Francesco Coco è stato in prima linea contro la criminalità, ma anche fermo, da uomo dello Stato, nel chiedere allo Stato di essere presente con i fatti, i mezzi, le risorse. Come quando nel 2018 si era incatenato di fronte all’ingresso della prefettura di Crotone per protestare contro la recrudescenza della violenza criminale nel territorio crotonese. In quell’occasione Coco chiedeva “una maggiore presenza dello Stato, ma soprattutto un invito ai cittadini ad alzare la testa davanti ai soprusi di chi attraverso la forza toglie la libertà e impoverisce il tessuto sociale”.

La vicenda di Francesco Coco riaccende i riflettori sulla realtà degli amministratori locali sotto tiro, che non è una questione “mediatica”, destinata ad esaurirsi nel giro di qualche ora e di qualche giorno. É realtà di ogni giorno, anche quando i riflettori si spengono.

Lo ribadisce a chiare lettere Avviso Pubblico, associazione che collega tra di loro gli amministratori locali in prima linea nel contrasto alla criminalità e per la promozione della legalità democratica.

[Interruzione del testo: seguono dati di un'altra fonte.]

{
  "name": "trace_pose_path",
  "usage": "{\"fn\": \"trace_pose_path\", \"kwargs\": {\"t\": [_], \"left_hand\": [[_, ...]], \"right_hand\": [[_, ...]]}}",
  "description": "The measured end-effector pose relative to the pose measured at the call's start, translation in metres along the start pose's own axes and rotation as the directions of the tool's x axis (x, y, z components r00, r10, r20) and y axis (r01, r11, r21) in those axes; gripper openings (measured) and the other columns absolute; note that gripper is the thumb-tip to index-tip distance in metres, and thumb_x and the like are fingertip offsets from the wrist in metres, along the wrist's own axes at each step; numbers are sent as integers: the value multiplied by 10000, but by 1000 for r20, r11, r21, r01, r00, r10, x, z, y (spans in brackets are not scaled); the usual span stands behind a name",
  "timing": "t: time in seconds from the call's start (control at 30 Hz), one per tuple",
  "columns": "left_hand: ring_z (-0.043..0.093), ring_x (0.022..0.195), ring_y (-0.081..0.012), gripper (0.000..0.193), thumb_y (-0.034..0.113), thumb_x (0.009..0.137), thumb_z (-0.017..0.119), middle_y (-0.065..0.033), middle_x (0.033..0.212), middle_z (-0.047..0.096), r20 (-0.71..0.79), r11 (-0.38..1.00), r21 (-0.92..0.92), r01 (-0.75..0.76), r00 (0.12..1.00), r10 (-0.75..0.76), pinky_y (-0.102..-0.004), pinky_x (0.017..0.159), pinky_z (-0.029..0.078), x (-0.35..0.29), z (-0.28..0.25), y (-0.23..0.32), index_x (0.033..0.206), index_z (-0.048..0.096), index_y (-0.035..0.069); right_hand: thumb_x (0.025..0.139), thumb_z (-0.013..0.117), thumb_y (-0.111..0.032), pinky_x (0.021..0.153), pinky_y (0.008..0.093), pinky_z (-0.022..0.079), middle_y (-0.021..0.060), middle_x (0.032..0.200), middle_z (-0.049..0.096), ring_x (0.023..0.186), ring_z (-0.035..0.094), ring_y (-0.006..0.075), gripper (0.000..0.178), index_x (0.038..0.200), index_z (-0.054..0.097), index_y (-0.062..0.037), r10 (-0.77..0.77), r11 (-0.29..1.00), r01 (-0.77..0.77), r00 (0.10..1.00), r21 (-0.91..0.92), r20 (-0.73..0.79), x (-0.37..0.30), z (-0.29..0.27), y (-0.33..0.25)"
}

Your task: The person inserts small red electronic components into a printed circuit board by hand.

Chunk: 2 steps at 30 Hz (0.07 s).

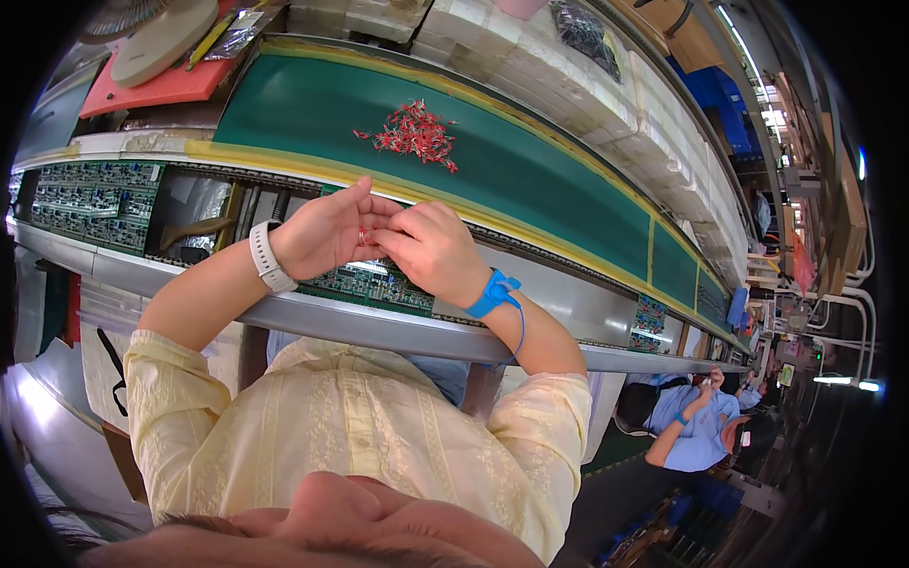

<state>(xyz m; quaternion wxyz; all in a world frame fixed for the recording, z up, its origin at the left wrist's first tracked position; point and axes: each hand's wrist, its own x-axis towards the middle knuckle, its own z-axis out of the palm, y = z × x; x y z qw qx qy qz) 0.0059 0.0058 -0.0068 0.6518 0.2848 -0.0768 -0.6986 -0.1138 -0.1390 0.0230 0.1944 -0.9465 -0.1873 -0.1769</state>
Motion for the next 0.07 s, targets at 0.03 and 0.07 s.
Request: {"fn": "trace_pose_path", "kwargs": {"t": [0.03, 0.07], "left_hand": [[558, 947, -144, 508, 459, 943, 298, -55, 1054, 567, 14, 1000, -3, -8, 1000, 8, -294, 857, 451, 0, -1, -1, 1100, 500, 21], [559, 946, -150, 508, 459, 944, 292, -54, 1060, 565, 36, 1000, 15, -17, 999, 16, -299, 862, 449, 0, -1, -1, 1117, 495, 28]], "right_hand": [[635, 691, -28, 635, 341, 434, 33, 793, 541, 714, 529, 221, 233, 853, 646, -94, -2, 1000, 2, 1000, -7, 1, 0, 0, 0], [636, 691, -28, 638, 343, 434, 35, 795, 542, 716, 530, 221, 240, 861, 649, -100, -3, 1000, 3, 1000, -14, 1, 0, 0, 0]]}}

In una nota della coordinatrice calabrese Maria Antonietta Sacco, nel condannare l’episodio che ha riguardato l’ex sindaco di Roccabernarda, parla di «tantissimi atti di violenza e minaccia che ogni anno sindaci, assessori, consiglieri comunali e municipali, amministratori regionali, dipendenti della Pubblica amministrazione, sono costretti a subire nel nostro Paese. Come abbiamo raccontato qualche giorno fa, durante l’undicesima presentazione del nostro annuale Rapporto Amministratori sotto tiro con la presenza del Ministro dell’Interno Luciana Lamorgese, nel 2021 sono stati 438 atti intimidatori rivolti contro gli Amministratori locali. Sono numeri inaccettabili per un Paese civile che dimostrano come fare l’amministratore oggi è estremamente difficile e come le mafie, quando vogliono farsi sentire, sanno benissimo che strumenti utilizzare per intimidire e minacciare. Queste minacce devono suonare come un campanello d’allarme per tutti noi che dobbiamo fare in modo di non lasciare mai soli tutti coloro che lottano per l’affermazione della legalità e della giustizia sociale».